The point is that what the unleashing allows is for the animist to be really cool at the most climactic parts of the adventure. It's almost as if everybody is going along just waiting for the animist to decide to do his special thing. Given that there is that opportunity cost after using the ability, that makes the choice to use this special ability a very interesting and fun one. Basically a character can't make a more potent statement in the game (as far as I've seen), than the choice to finally release a spirit.
So, even if you argue that the power balances on cost, in terms of story potential, animists kick all ass. That is, for some players, the fact that the spirit leaves after use is actually more attractive than the way other abilities work.
Note, too, that the way that pacing works in adventures, the most important conflicts tend to come later, rather than earlier. This means that the most likely places for the character to use his abilities will tend to be late in the adventure. Meaning that there's less opportunity cost. Potentially none if the player uses the ability in a final confrontation right at the end.
Animists would be feared in Glorantha, it seems to me. Sure they won't just unleash on everybody every time. But the threat is real. That is, if you piss off the animist, he *might* use his special ability on you. It's like being the only guy around with a flintlock pistol. Sure it's only got one shot, but do you want to be the one guy who happens to be on the recieving end?
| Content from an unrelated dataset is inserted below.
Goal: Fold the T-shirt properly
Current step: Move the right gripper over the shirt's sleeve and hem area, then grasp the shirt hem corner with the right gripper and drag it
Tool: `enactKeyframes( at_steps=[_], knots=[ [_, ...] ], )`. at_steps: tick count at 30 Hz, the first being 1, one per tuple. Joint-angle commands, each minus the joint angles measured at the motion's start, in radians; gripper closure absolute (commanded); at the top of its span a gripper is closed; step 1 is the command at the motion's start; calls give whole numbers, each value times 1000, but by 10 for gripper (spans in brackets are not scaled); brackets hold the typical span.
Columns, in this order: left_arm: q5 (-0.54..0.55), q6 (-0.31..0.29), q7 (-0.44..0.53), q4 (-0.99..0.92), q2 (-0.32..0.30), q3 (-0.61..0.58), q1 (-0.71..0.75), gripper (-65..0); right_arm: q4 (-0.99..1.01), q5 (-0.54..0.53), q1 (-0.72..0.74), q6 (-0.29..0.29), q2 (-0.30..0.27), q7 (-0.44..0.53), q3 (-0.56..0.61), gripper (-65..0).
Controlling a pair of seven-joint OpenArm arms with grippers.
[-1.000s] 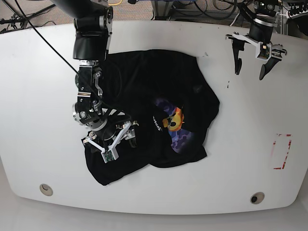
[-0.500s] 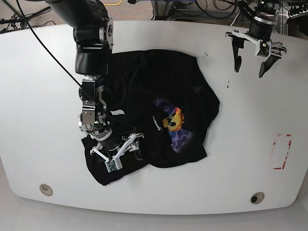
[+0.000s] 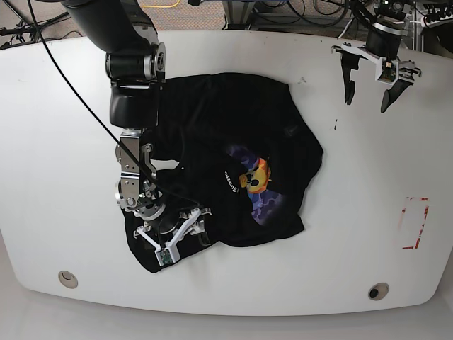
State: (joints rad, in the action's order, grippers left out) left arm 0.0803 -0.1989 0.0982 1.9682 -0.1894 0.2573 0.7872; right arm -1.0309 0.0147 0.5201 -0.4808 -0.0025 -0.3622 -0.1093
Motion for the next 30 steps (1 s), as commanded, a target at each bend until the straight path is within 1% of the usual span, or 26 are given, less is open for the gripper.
enactKeyframes(
  at_steps=[1,2,4,8,10,12,18,24,30],
  knots=[
    [12,5,30,18,-4,6,6,-422,-29,-25,51,-44,5,4,-1,-454],
    [14,5,30,16,-4,6,4,-422,-47,-28,63,-72,7,-16,-3,-454],
    [14,4,30,15,-3,8,3,-422,-50,-35,71,-98,10,-37,-8,-454],
    [13,5,28,17,-4,8,4,-423,-47,-45,82,-134,13,-62,-16,-454],
    [14,5,29,16,-3,6,3,-423,-39,-46,85,-138,14,-64,-16,-454],
    [11,4,27,21,-3,6,0,-422,-3,-29,88,-126,23,-69,-4,-449],
    [11,5,26,24,-3,5,-1,-422,61,-25,94,-116,22,-52,0,-449],
    [13,6,22,16,-5,11,1,-424,93,-28,95,-137,16,-63,-8,-449],
    [13,7,21,15,-5,14,-1,-423,116,-29,87,-149,-2,-66,-11,-449]
  ],
)
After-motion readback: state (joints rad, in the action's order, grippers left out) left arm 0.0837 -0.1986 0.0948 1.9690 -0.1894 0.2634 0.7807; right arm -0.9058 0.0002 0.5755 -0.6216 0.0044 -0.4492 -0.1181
Now, having played the option, I wouldn't say that it's broken or anything. But if you can't see the power attraction of it, you're not looking closely enough.
Oh, and in terms of flexibility, I'd say that being able to improvise from affinities is actually quite versatile. That's to say that I think that the systems are well balanced in attractiveness overall. There isn't nearly the Power/flexibility dichotomy that people make the systems out to have, IMO.